**Information provided**
--------------------------------
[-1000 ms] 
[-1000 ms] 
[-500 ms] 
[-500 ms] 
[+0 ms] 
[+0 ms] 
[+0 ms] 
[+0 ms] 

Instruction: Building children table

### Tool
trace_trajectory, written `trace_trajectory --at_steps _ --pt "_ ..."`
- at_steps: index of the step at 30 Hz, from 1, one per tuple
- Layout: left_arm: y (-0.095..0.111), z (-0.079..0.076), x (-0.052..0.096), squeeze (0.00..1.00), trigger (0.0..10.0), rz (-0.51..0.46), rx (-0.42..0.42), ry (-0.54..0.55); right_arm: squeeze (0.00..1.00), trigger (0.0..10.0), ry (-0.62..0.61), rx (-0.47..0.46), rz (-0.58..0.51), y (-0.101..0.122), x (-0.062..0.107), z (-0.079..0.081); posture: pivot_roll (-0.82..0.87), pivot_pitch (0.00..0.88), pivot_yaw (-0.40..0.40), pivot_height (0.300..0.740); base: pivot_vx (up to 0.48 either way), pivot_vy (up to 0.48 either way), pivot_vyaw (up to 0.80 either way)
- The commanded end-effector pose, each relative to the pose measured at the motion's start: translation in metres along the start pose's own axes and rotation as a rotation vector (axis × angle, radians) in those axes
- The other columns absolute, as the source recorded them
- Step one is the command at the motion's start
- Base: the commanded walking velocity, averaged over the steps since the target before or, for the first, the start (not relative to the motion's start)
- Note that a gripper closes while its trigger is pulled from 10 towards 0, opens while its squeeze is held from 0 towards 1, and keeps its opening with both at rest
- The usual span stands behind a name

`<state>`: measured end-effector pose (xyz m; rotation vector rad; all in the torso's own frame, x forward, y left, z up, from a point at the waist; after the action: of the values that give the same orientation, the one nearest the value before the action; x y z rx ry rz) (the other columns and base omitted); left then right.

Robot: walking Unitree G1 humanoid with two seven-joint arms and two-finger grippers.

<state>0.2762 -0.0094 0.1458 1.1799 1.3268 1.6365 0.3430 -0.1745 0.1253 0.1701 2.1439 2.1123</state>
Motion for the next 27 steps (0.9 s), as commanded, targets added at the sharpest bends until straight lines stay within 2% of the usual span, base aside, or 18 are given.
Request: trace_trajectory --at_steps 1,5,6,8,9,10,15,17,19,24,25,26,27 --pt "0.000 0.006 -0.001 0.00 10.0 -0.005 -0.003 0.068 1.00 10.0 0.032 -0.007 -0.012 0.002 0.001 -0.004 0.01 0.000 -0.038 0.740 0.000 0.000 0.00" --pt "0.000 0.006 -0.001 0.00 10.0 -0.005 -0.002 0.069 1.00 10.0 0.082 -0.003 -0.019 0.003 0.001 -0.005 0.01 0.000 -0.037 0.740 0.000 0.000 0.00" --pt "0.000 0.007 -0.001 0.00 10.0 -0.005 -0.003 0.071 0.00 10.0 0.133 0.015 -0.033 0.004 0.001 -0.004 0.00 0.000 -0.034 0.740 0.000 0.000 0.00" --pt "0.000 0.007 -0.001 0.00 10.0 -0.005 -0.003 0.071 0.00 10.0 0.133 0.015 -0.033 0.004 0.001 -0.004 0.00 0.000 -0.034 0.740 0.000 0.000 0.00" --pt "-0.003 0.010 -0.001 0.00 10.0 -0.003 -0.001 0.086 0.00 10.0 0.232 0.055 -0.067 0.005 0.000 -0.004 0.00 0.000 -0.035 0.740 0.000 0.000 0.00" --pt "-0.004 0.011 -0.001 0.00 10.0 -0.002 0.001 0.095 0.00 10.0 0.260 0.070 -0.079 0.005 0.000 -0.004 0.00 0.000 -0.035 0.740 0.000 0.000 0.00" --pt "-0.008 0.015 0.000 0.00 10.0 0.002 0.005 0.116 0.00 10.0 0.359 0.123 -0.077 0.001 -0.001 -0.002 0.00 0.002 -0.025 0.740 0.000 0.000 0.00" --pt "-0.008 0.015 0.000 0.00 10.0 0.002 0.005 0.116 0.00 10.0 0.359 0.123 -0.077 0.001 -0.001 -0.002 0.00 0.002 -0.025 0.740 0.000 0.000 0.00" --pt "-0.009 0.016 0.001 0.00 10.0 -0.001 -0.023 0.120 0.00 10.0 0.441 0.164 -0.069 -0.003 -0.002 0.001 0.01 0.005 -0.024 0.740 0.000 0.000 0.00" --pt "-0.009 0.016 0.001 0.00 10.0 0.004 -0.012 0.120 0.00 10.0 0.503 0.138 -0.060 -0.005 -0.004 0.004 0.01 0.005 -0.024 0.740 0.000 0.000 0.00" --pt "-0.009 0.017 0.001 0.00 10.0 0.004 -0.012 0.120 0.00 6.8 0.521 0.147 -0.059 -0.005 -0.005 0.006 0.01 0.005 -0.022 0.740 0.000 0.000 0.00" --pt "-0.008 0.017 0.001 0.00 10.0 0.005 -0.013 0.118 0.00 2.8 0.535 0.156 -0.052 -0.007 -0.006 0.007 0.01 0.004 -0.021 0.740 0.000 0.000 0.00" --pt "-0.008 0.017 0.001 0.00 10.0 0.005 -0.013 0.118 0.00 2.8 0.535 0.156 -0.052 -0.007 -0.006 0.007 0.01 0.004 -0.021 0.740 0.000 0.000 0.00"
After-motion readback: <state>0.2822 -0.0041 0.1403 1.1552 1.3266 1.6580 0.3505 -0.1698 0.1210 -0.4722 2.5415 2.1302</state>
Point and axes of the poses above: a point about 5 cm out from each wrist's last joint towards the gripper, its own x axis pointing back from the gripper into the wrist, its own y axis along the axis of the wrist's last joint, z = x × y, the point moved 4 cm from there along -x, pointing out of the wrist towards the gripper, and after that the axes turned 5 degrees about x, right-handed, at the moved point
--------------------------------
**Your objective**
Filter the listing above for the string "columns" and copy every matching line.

**Solution below**
- The other columns absolute, as the source recorded them
`<state>`: measured end-effector pose (xyz m; rotation vector rad; all in the torso's own frame, x forward, y left, z up, from a point at the waist; after the action: of the values that give the same orientation, the one nearest the value before the action; x y z rx ry rz) (the other columns and base omitted); left then right.

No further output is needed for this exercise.